The documents included urban development plans for a shopping complex and amusement park; records of public hearings and environment-impact assessments for a waterway project; board recommendations, contracts and modifications relating to a “floating island” project; fund allocations for the repair of a bridge; postdisaster recovery and financing plans; and construction plans and negotiation MOMs in connection with a subway line.
Documents from as far back as 1999 and as recent as 2012—“facts pertaining to the projects from start to finish”—were retrieved and posted on the website for public scrutiny.
“Before, citizens had to ask for information,” Park said. “Now we have made it a principle to disclose everything. We created an online platform for the documents of the city, even on the budget, so the citizens can look at them and see if there had been a waste.”
State’s hard hand
At the core of Park’s convictions is his passion for freedom and good government that landed him in Yeongdeungpo prison in 1975. The military held him and about a hundred fellow students there for about four months, interrupting his law studies at Seoul National University. “At the age of 19, he tasted the hard hand of the state,” his RMAF citation read.
Park emerged from incarceration undeterred. Passing the bar in 1980, he threw himself headlong into South Korea’s emerging prodemocracy movement, and found himself veering from a conventional legal career to taking up cases of political prisoners, torture victims and journalists suppressed by the regime. One case he took to court led to the conviction of a police officer who sexually abused a female labor leader.
At a time when it was illegal to assemble to protest against the government, Park and his peers in the PSPD found a way to go around, if not flout, the ban: They took turns marching in the streets one protester at a time holding up a placard.
Under his leadership, the PSPD monitored and exposed the track record of court judges handling human rights cases, regulatory officials, and even business executives linked to illicit transactions, while lobbying for laws against corruption and for the protection of whistle-blowers.
“We had a strong sense of patriotism and a sense of responsibility (that) I think helped me overcome personal losses—imprisonment and being expelled from the university. The problem is this sense of commitment and dedication tend to diminish as we age. However, it was not the case for me. I kept that commitment and dedication throughout my life,” Park said.
Public conversation
Park remains open, keeping a conversation with some 737,500 Twitter followers about their ideas, concerns and suggestions.

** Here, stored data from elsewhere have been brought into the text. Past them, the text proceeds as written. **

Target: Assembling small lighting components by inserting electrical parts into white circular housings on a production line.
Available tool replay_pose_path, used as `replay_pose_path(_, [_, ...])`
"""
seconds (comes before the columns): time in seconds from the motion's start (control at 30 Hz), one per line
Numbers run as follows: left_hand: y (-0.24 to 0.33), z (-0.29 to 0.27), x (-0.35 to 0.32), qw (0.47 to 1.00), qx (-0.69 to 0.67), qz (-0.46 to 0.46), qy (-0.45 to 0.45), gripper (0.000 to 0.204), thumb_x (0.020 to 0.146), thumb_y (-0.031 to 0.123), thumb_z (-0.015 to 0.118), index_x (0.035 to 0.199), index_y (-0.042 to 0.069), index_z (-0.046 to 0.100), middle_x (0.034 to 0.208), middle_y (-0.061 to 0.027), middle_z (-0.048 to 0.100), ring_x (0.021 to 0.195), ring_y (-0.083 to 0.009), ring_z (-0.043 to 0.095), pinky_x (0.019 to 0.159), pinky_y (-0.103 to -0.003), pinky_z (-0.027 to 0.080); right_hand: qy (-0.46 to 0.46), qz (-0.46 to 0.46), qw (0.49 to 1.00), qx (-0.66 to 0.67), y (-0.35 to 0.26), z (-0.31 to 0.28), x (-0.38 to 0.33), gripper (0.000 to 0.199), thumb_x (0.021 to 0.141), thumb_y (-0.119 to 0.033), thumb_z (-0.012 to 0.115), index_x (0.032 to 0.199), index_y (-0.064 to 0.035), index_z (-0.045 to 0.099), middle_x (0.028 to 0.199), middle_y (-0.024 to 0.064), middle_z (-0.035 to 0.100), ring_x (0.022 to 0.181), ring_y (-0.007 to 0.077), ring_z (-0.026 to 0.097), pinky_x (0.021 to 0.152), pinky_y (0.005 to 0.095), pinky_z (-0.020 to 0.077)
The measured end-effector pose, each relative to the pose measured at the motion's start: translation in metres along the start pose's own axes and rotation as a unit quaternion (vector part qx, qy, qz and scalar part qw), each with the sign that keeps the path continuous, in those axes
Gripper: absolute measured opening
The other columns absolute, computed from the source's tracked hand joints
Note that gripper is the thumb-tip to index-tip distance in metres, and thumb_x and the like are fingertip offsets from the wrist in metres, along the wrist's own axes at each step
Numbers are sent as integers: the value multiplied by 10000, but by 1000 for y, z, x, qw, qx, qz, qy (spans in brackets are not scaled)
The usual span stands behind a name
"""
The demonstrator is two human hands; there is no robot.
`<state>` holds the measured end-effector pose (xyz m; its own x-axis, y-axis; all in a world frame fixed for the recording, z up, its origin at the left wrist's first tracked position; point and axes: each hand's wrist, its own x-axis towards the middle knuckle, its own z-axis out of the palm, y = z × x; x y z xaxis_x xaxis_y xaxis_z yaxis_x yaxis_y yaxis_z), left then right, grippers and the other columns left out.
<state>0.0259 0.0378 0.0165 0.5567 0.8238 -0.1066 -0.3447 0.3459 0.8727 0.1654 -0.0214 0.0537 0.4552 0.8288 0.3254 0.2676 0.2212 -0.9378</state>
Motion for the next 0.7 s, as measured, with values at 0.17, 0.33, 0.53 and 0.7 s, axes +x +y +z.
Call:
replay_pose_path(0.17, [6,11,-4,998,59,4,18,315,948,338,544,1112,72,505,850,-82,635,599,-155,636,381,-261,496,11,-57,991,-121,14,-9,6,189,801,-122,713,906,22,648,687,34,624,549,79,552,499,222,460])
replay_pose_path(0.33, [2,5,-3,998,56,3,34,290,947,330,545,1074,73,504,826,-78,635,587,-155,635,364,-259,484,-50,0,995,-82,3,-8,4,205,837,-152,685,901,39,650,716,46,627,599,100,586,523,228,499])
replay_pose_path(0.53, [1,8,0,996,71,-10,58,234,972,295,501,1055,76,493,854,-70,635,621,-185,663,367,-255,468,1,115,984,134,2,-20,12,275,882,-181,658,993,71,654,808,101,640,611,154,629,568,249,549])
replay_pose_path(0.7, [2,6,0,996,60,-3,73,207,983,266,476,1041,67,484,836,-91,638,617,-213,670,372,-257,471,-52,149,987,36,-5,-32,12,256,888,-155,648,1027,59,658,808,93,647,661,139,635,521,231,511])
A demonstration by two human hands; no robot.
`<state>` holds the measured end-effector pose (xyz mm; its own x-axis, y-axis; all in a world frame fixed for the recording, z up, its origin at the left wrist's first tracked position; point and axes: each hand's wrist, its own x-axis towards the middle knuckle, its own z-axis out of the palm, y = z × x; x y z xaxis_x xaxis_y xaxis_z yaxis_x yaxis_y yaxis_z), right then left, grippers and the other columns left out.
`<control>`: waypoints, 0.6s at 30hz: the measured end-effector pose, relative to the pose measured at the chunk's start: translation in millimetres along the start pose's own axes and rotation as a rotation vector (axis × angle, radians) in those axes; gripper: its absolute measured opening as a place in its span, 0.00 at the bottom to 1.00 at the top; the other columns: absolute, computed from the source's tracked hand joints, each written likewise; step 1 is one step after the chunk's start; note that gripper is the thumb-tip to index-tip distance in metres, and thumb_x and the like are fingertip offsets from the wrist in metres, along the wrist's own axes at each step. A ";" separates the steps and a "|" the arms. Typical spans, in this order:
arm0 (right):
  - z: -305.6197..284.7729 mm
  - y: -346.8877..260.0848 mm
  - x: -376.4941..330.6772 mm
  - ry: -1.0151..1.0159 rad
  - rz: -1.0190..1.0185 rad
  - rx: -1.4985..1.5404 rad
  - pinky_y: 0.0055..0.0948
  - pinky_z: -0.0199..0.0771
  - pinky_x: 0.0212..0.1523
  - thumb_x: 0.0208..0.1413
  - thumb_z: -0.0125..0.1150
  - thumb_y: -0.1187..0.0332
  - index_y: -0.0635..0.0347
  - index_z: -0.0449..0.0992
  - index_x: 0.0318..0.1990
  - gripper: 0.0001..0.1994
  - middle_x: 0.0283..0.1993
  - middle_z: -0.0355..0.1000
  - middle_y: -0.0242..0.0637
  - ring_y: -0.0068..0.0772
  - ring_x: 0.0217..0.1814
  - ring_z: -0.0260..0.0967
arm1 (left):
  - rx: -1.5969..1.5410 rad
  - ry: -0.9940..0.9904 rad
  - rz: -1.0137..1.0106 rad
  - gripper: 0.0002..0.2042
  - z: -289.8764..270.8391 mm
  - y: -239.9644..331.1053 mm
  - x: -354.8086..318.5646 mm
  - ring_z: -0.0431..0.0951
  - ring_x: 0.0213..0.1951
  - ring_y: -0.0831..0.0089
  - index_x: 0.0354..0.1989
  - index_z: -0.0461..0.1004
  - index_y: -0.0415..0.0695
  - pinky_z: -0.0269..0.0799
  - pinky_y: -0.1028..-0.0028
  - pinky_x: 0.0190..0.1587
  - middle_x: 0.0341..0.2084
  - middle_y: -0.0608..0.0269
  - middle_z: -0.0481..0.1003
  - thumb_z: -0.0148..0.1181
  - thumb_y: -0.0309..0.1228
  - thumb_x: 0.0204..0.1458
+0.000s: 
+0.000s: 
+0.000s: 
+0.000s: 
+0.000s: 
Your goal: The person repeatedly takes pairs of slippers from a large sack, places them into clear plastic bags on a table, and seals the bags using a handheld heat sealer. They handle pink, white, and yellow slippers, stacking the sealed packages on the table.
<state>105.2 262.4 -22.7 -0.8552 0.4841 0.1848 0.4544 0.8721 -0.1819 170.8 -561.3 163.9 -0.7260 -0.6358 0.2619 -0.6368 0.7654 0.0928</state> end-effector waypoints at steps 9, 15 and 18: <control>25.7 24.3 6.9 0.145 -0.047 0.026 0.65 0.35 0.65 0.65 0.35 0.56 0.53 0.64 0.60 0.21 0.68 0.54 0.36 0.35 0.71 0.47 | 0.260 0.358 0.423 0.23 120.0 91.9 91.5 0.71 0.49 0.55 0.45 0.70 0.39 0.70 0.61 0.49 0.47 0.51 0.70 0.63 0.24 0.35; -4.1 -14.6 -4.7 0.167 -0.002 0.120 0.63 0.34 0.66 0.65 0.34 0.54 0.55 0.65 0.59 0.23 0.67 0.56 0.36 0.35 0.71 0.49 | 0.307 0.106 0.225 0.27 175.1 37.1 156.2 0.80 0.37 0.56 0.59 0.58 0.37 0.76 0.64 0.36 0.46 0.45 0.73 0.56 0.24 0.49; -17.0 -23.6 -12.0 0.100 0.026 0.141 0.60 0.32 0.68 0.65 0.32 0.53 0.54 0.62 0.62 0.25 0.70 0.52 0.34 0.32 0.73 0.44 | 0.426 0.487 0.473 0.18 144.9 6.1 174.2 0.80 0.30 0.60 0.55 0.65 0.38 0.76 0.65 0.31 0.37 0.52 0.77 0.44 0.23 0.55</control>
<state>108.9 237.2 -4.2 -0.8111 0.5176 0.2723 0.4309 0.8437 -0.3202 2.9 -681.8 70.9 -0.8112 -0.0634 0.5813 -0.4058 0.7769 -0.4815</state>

Yet a campaign for transparency need not necessarily land people in jail to be considered a success. Park said openness, coupled with incentives, made his city and South Korea attractive to foreign investment, which has been pouring in record volumes for the past two years.
“It can be attributed to the measures we have taken,” he said. “Perhaps investors may think Korea is not yet as transparent as European nations, but there has been no case of corruption so serious as to stop them from coming to Korea.”
Philosophy
In a 2012 message to his city explaining his “Naked Project,” Park summed up his philosophy: “I have always believed that transparency is at the core of anticorruption (initiatives), serving as a barometer of the level of civilization in a country. The more transparent a society is, the more advanced it is. Transparency and accountability are important as we make an effort to join the ranks of the world’s most advanced societies.”